Gli attacchi che sfruttano l’“Heartbleed Bug”, infatti, non lasciano alcuna traccia e possono essere ovviamente ripetuti nel tempo da parte degli aggressori.

Gli amministratori di siti web, sia i grandi nomi che quelli meno noti, stanno in queste ore aggiornando i rispettivi server.
Adesso, infatti, l’“Heartbleed Bug” è divenuto di pubblico dominio così come i codici exploit in grado di sferrare attacchi verso i server web vulnerabili.
In questa fase, quindi, è importante che gli amministratori dei siti web HTTPS agiscano rapidamente aggiornando OpenSSL all’ultima release e modificando chiavi crittografiche e certificati digitali.
Un malintenzionato che si fosse già impossessato della chiave privata usata durante lo scambio di informazioni cifrate via HTTPS, sarebbe infatti in grado di continuare a “spiare” le comunicazioni se l’amministratore di sistema si limitasse al mero aggiornamento di OpenSSL alla versione 1.0.1g.

Per effettuare un test dei siti vulnerabili all'”Heartbleed Bug”, è possibile usare i seguenti alcuni strumenti:
Possible.lv heartbleed test
Filippo Heartbleed test
LastPass Heartbleed checker
Test McAfee

Fino a qualche ora fa erano moltissimi i siti che, tra i 10.000 più visitati al mondo, ancora utilizzavano versioni vulnerabili di OpenSSL o che comunque avevano l’estensione Heartbeat abilitata (è immediato rendersene conto visitando questa pagina). Adesso molti amministratori di sistema hanno già preso le misure cautelative del caso mettendo in sicurezza i rispettivi web server.

Dal momento che l’“Heartbleed Bug” può consentire ad un aggressore di appropriarsi delle altrui credenziali d’accesso, una misura che viene suggerita in queste ore è la modifica delle coppie username/password impiegate sui vari servizi online.
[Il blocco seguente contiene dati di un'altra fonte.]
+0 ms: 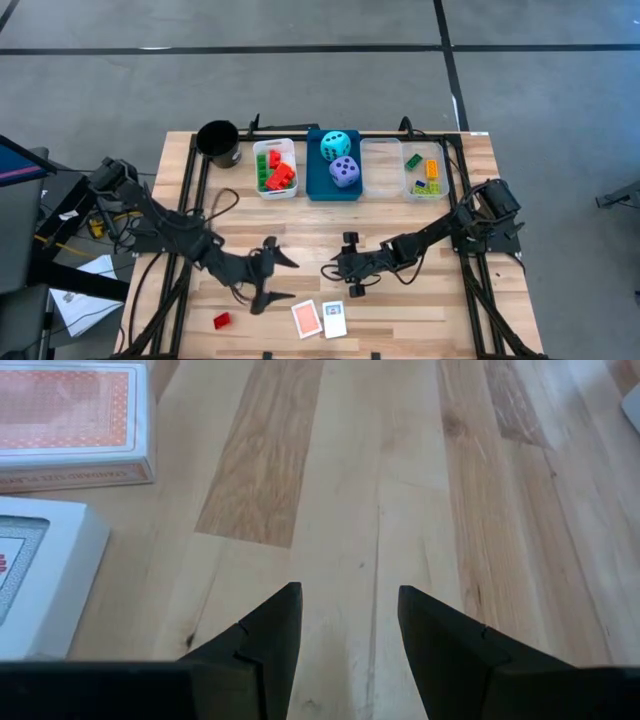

A titolo cautelativo, indipendentemente dalla posizione delle rispettive società, viene suggerito il cambio della password sui seguenti servizi:
– Yahoo!
– Google
– Facebook
– Dropbox
– Tumblr

Non sono invece interessati dal problema (generalmente perché la libreria OpenSSL non viene utilizzata):
– LinkedIn
– Amazon
– Microsoft
– eBay
– PayPal
– Evernote
– AOL

La situazione nel caso di Apple e di Twitter non è al momento ancora chiara (il social network non sembrerebbe comunque interessato dal problema).

Su tutti gli altri siti web, il consiglio è quello di verificare – utilizzando i test sopra riportati – se il problema relativo all’“Heartbleed Bug” sia stato o meno risolto.
Questo test, ad esempio, visualizza il messaggio (colore verde) “Your server appears to be patched against this bug” quando il sito web usa una versione correttamente aggiornata di OpenSSL (1.0.1g o successiva).
Il messaggio “TLS extension (heartbeat) seems disabled, so your server is probably unaffected” è egualmente rassicurante perché fa presente come l’estensione vulnerabile risulti completamente disattivata.

EFF (Electornic Frontier Foundation), storica organizzazione con sede negli Stati Uniti che si prefigge di difendere i diritti di libertà di parola in Rete, ha colto l’occasione per invitare i gestori di server HTTPS ad implementare anche Perfect Forward Secrecy, un meccanismo già adottato ad esempio da Google su Gmail che impedisce ad un aggressore di decodificare il traffico dati cifrato in precedenza nel momento in cui dovesse essere sottratta la chiave privata a protezione della connessione.

A questo indirizzo gli autori del progetto Zmap (Scansionare la rete Internet in appena 45 minuti) pubblicano statistiche aggiornate sul numero di server HTTPS ancora affetti dal bug e l’elenco dei siti web più trafficati a tutt’oggi vulnerabili.